Bei Windenergie braucht es mehr Unterstützung und Schnelligkeit aus den Ländern, um mehr Flächen zur      Verfügung zu stellen. Dafür sollten Kommunen, Bürger*innen und Unternehmen stärker an den Erträgen der Windkraft beteiligt werden. Grüner Wasserstoff kann für die chemische und pharmazeutische Industrie sowie für den Stahlsektor eine Zukunftstechnologie darstellen. 
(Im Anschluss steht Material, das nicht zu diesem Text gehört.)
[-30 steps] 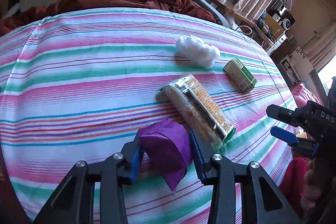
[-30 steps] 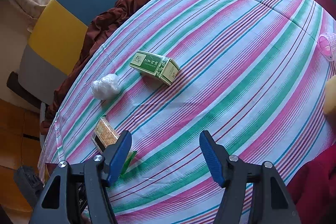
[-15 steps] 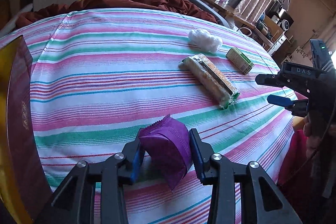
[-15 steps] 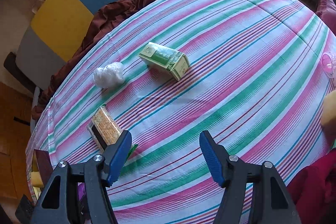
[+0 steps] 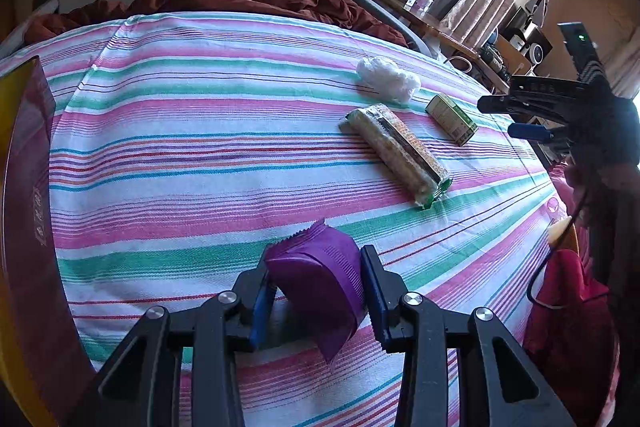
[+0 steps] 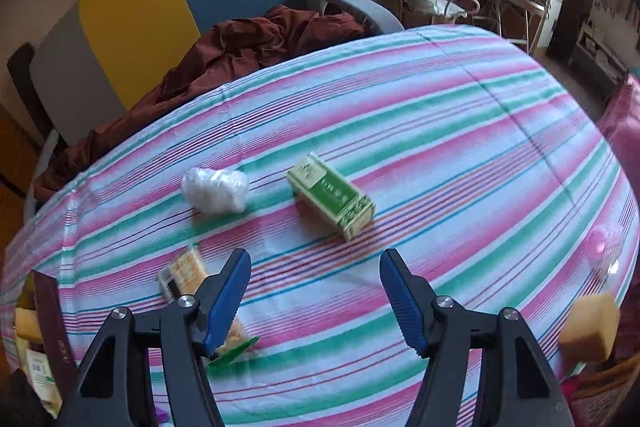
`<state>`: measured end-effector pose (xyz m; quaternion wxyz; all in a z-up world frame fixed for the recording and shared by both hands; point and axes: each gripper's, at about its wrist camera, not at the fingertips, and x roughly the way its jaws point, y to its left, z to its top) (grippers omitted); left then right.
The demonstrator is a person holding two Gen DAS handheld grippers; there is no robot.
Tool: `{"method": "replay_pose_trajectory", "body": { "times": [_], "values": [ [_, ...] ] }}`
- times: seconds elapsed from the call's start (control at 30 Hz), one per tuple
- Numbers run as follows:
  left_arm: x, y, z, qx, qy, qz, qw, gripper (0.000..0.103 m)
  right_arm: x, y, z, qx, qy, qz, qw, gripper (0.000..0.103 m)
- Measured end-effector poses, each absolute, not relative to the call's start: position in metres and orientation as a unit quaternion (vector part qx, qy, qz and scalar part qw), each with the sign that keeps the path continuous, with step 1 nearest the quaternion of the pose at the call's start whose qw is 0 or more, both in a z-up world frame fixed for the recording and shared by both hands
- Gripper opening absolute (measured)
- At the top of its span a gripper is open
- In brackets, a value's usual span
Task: Organize objects
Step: 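Carry the purple candy with the left gripper while the right gripper grasps the green oil box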
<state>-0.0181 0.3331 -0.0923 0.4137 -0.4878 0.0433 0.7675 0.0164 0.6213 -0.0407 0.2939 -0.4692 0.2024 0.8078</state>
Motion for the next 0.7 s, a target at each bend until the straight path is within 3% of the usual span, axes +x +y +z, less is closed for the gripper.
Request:
{"method": "replay_pose_trajectory", "body": {
  "times": [0.17,0.33,0.37,0.4,0.43,0.7],
  "values": [
    [-0.020,0.334,-0.093,-0.490,0.040,0.766,0.415,0.041,-0.022,0.639,-0.065,-0.527,0.105,0.790,0.295,0.068],
    [-0.021,0.334,-0.093,-0.490,0.041,0.766,0.415,0.041,-0.041,0.653,-0.092,-0.550,0.093,0.776,0.296,0.066],
    [-0.020,0.334,-0.093,-0.490,0.042,0.766,0.415,0.041,-0.040,0.655,-0.097,-0.553,0.105,0.773,0.292,0.061],
    [-0.020,0.334,-0.093,-0.489,0.043,0.766,0.415,0.041,-0.039,0.656,-0.100,-0.554,0.122,0.773,0.284,0.036],
    [-0.020,0.334,-0.093,-0.489,0.043,0.766,0.415,0.041,-0.034,0.656,-0.101,-0.551,0.134,0.775,0.280,0.031],
    [-0.017,0.334,-0.093,-0.480,0.052,0.772,0.413,0.041,0.011,0.608,-0.100,-0.581,0.142,0.758,0.259,0.030]
  ]
}}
Bei allen Herausforderungen im Großen und im Kleinen: Der Schutz des Klimas und der Umbau der Energieversorgung sind für unsere Gesellschaft auch eine große Chance. Die Vermittlung dieser Chancen und das Werben für die Entwicklung, die wir als Gesellschaft dabei nehmen müssen, sind ein wichtiger Faktor einer zukunftsmutigen Energiepolitik. Neben der Bewahrung der Schöpfung dient sie dem Aufbau eines wirtschaftlichen Fundaments künftiger Generationen und dem sozialen Zusammenhalt.